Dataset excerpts
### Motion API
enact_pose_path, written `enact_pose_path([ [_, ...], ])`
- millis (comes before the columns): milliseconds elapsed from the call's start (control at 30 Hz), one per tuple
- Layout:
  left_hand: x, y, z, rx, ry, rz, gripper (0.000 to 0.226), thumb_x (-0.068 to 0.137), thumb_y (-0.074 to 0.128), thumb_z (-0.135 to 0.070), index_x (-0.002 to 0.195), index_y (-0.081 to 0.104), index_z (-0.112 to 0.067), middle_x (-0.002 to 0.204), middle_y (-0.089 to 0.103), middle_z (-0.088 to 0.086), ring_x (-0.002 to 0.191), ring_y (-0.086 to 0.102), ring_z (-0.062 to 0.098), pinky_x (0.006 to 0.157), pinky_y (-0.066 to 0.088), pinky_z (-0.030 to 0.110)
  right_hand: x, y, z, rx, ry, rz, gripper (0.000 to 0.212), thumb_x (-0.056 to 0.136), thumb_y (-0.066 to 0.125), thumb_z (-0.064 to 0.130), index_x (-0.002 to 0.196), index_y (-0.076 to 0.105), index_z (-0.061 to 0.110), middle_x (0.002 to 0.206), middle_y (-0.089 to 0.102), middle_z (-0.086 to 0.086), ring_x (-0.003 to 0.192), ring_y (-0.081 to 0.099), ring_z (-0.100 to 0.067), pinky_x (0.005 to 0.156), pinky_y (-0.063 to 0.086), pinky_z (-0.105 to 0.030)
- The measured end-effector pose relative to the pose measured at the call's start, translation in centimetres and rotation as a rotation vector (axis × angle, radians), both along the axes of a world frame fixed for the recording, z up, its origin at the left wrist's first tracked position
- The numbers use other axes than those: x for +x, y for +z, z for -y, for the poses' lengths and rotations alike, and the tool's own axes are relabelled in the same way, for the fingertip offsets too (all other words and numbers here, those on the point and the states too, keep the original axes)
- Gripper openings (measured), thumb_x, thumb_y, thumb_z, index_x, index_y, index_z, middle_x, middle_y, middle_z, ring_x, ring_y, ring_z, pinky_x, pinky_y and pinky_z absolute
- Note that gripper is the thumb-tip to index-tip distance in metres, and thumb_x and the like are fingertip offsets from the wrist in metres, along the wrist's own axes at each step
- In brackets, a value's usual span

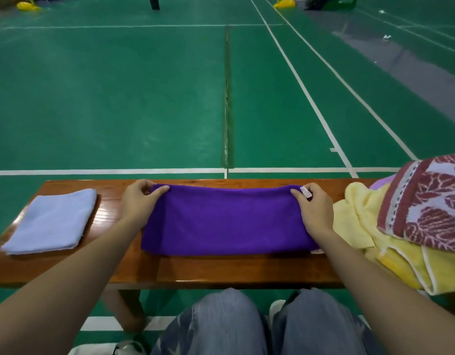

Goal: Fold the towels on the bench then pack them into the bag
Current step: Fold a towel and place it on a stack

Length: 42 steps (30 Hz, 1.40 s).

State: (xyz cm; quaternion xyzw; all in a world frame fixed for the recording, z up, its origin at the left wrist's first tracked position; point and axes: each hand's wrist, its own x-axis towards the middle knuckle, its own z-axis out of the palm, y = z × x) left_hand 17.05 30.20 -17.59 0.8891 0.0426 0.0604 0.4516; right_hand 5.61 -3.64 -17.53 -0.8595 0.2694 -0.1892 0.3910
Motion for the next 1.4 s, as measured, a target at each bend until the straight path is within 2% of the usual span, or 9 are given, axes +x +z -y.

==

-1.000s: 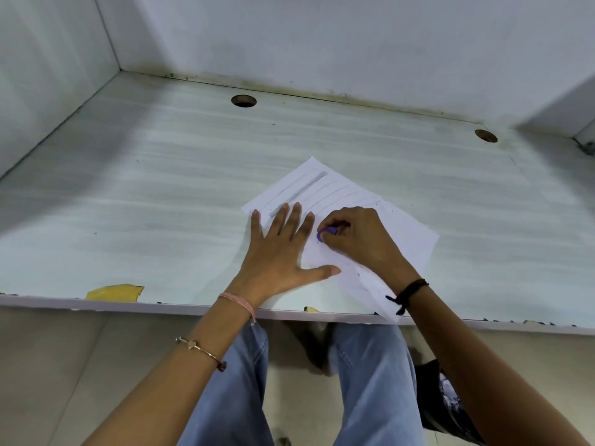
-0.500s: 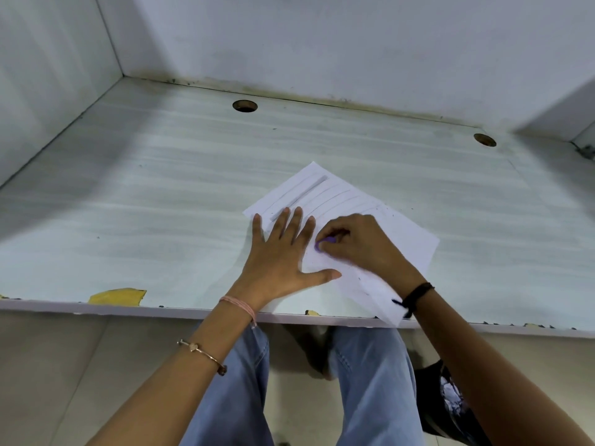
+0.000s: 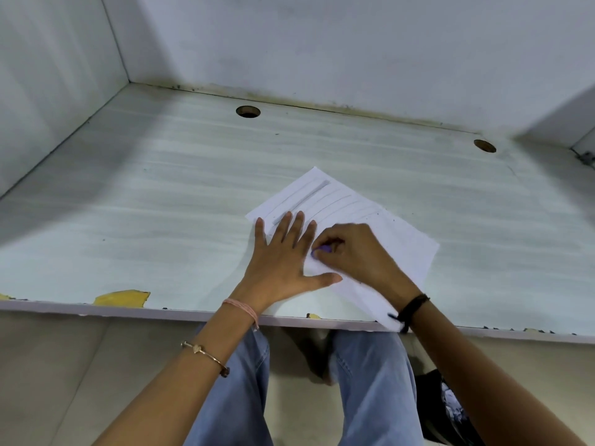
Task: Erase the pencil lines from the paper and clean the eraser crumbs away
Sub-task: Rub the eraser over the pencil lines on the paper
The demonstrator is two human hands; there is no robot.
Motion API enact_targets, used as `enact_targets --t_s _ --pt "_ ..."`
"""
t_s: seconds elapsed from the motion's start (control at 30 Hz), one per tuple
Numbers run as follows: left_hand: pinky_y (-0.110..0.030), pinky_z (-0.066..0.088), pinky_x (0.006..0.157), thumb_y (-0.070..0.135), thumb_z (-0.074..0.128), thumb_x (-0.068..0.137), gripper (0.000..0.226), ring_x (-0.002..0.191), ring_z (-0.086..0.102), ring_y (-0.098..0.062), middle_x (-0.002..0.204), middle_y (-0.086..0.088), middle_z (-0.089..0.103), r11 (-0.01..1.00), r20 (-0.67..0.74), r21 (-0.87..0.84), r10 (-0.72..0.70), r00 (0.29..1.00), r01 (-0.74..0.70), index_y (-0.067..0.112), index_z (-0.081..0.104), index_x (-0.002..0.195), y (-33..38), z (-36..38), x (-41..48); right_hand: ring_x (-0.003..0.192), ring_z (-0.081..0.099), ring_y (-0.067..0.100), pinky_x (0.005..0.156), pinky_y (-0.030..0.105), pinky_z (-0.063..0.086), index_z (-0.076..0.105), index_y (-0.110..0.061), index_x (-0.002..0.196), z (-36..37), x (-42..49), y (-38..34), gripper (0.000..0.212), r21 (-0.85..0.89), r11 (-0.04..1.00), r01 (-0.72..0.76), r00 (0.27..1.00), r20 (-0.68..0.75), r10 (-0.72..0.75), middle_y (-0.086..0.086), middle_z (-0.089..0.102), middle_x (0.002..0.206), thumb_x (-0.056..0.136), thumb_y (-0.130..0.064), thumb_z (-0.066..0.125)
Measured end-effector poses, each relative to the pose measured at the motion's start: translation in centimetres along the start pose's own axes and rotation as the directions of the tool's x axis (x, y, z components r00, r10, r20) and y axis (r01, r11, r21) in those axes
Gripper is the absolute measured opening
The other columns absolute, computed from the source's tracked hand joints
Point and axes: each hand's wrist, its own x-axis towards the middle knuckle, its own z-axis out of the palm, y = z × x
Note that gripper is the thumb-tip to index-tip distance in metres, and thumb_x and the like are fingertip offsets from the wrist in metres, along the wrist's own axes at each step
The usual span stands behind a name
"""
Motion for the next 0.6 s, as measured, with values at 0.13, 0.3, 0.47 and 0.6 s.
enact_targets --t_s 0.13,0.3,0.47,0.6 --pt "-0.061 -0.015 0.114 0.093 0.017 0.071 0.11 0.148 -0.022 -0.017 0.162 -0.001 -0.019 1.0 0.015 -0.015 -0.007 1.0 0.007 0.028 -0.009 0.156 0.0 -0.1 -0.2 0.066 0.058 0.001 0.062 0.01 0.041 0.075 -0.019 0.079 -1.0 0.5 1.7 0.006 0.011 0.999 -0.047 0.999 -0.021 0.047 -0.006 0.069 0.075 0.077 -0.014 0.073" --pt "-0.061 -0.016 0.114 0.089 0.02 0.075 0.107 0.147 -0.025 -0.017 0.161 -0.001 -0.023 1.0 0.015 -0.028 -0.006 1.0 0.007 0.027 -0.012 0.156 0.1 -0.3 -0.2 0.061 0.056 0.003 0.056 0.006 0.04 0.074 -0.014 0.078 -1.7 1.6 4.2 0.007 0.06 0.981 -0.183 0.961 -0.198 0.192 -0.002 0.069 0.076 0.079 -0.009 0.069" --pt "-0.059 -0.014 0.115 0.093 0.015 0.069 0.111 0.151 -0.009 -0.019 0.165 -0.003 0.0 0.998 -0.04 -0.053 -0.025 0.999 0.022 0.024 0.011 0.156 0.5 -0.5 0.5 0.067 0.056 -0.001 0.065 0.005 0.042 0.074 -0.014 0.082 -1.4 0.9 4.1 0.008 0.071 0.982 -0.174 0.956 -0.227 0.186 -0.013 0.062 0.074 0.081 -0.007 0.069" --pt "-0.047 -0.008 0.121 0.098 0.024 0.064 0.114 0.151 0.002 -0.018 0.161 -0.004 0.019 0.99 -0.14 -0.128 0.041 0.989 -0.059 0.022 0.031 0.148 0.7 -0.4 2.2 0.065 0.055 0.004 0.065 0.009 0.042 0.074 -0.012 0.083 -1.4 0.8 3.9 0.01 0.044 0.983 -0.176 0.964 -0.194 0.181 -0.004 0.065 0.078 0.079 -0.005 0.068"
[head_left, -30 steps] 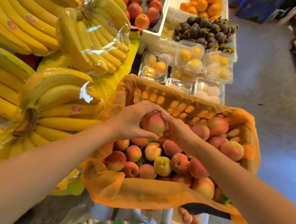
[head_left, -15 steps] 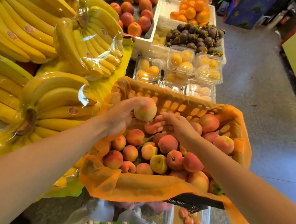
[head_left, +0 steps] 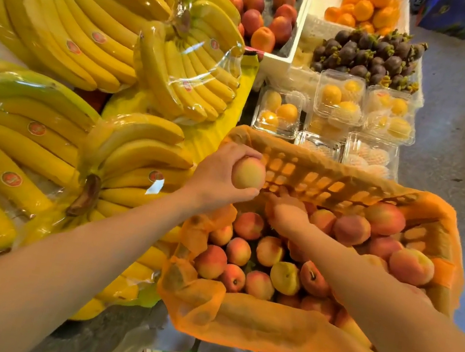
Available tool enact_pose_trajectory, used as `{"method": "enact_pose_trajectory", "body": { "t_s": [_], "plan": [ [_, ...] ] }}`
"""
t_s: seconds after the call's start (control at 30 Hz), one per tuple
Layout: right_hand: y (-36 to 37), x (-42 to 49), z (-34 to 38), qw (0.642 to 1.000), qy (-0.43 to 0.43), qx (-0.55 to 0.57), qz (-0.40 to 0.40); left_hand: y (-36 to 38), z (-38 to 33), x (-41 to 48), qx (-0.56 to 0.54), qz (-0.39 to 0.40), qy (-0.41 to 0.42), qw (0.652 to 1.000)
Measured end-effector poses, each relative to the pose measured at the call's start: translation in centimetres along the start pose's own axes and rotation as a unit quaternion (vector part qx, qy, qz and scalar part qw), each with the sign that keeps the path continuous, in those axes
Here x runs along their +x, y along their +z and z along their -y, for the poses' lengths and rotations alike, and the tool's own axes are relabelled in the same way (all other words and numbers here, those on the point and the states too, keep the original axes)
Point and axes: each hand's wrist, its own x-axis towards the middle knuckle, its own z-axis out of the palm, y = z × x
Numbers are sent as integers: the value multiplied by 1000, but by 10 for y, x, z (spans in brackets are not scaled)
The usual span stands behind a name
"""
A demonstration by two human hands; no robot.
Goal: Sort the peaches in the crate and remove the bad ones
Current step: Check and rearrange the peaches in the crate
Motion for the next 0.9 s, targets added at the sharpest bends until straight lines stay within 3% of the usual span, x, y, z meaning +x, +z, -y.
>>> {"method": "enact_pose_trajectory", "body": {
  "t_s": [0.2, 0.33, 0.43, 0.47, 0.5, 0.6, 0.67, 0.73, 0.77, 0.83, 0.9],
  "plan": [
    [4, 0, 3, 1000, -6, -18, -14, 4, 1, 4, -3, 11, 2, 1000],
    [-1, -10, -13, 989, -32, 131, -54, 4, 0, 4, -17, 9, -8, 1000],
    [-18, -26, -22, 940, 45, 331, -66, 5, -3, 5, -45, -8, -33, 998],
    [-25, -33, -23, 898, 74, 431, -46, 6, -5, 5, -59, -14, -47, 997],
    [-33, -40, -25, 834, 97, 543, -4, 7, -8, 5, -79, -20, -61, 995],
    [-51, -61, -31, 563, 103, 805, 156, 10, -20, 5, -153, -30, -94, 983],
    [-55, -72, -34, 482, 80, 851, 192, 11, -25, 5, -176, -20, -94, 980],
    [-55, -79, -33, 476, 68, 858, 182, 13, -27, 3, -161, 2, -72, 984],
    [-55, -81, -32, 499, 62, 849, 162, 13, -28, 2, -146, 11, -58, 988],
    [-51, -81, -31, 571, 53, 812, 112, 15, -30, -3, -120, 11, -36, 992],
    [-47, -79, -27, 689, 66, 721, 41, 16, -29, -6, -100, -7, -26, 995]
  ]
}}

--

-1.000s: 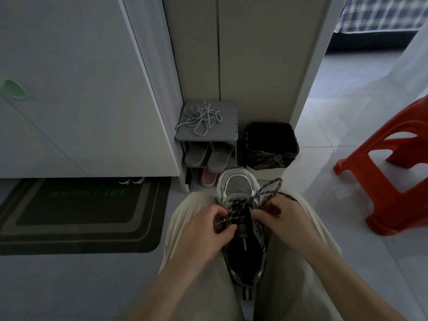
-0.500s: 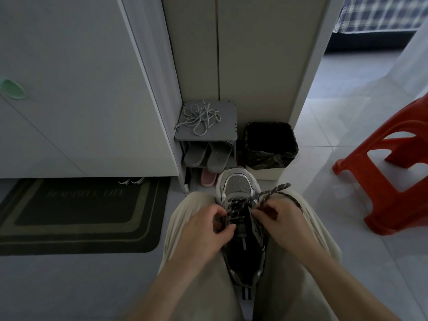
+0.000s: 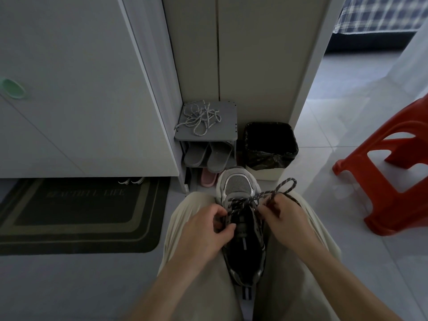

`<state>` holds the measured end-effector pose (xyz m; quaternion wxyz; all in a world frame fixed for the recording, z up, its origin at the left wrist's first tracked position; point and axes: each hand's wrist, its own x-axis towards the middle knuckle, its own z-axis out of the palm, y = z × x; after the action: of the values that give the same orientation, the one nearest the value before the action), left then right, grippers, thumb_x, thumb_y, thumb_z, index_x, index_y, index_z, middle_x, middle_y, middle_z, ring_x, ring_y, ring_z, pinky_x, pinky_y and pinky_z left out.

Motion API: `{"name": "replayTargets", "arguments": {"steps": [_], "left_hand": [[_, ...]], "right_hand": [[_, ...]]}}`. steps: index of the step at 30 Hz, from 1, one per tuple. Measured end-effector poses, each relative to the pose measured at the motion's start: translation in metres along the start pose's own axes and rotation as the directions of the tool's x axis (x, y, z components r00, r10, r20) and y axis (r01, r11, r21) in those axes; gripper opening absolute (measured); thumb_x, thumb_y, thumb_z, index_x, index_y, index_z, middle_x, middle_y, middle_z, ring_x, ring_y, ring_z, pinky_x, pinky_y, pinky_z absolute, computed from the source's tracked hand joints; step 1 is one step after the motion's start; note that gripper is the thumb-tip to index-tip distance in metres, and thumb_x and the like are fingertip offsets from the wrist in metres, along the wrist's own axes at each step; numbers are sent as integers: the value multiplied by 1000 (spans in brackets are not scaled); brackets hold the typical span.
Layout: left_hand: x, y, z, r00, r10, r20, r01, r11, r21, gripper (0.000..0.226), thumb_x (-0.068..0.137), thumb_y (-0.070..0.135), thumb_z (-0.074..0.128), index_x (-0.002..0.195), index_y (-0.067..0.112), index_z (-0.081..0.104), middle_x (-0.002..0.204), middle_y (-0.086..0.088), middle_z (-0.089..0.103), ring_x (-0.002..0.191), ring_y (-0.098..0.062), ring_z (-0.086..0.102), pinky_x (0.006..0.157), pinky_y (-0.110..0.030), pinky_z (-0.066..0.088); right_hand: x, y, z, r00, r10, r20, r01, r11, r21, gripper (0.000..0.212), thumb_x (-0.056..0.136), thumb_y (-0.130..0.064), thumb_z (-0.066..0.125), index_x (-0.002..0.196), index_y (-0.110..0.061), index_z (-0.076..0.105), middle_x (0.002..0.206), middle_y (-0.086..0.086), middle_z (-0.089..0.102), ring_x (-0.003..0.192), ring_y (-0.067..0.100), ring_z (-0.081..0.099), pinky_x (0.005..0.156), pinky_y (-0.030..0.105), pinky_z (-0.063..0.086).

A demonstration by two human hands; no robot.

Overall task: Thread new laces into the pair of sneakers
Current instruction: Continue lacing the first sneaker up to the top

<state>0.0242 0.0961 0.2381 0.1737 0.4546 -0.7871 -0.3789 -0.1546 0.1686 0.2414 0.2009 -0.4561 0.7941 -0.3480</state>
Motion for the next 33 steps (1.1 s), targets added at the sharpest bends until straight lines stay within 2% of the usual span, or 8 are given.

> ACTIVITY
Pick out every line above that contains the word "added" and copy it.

> TASK ANSWER
Motion for the next 0.9 s, targets added at the sharpest bends until straight lines stay within 3% of the usual span, x, y, z meaning +x, +z, -y.
Motion for the next 33 steps (1.1 s), targets added at the sharpest bends until straight lines stay within 2% of the usual span, or 8 are given.

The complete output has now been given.